**Requirement**
Line by line, write out the material exactly.

**Data**
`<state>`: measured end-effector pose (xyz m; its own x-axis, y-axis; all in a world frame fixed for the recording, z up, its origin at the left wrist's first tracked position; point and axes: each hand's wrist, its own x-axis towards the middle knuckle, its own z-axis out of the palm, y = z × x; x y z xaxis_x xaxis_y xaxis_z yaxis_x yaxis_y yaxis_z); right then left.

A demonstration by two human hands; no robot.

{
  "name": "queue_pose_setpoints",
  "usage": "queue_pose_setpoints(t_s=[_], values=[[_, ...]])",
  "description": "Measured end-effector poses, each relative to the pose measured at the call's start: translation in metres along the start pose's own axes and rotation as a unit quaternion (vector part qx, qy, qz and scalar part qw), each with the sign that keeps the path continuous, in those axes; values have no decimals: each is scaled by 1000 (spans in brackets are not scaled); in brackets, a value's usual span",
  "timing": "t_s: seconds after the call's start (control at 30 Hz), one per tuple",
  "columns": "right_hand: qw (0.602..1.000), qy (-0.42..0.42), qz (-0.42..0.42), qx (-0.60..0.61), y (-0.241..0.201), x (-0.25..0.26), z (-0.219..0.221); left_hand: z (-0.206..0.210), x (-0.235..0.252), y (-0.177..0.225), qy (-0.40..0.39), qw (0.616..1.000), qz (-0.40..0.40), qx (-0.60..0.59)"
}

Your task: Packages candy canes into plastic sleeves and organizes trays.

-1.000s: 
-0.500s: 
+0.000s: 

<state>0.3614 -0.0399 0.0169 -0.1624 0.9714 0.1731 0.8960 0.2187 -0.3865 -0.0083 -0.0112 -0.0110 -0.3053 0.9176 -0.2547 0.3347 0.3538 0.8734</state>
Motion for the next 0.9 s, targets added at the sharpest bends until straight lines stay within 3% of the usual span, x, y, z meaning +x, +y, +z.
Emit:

**Exercise result**
`<state>`: measured end-effector pose (xyz m; its own x-axis, y-axis; all in a world frame fixed for the recording, z up, its origin at the left wrist's first tracked position; point and axes: each hand's wrist, its own x-axis towards the middle knuckle, its own z-axis out of the palm, y = z × x; x y z xaxis_x xaxis_y xaxis_z yaxis_x yaxis_y yaxis_z); right then left.

A demonstration by two human hands; no robot.

{
  "name": "queue_pose_setpoints",
  "usage": "queue_pose_setpoints(t_s=[_], values=[[_, ...]])",
  "description": "Measured end-effector poses, each relative to the pose measured at the call's start: translation in metres along the start pose's own axes and rotation as a unit quaternion (vector part qx, qy, qz and scalar part qw), each with the sign that keeps the path continuous, in those axes; values have no decimals: each is scaled by 1000 (spans in brackets are not scaled); in brackets, a value's usual span",
  "timing": "t_s: seconds after the call's start (control at 30 Hz), one per tuple",
  "columns": "right_hand: qw (0.602..1.000), qy (-0.42..0.42), qz (-0.42..0.42), qx (-0.60..0.61), y (-0.241..0.201), x (-0.25..0.26), z (-0.219..0.221); left_hand: z (-0.206..0.210), x (-0.235..0.252), y (-0.177..0.225), qy (-0.40..0.39), qw (0.616..1.000), qz (-0.40..0.40), qx (-0.60..0.59)"
}

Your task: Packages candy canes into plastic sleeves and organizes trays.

-1.000s: 
-0.500s: 
+0.000s: 

<state>0.3614 -0.0399 0.0169 -0.1624 0.9714 0.1731 0.8960 0.2187 -0.3865 -0.0083 -0.0112 -0.0110 -0.3053 0.9176 -0.2547 0.3347 0.3538 0.8734</state>
Motion for the next 0.9 s, targets added at the sharpest bends until straight lines stay within 3% of the usual span, x, y, z meaning +x, +y, +z.
Emit:

No further output is required.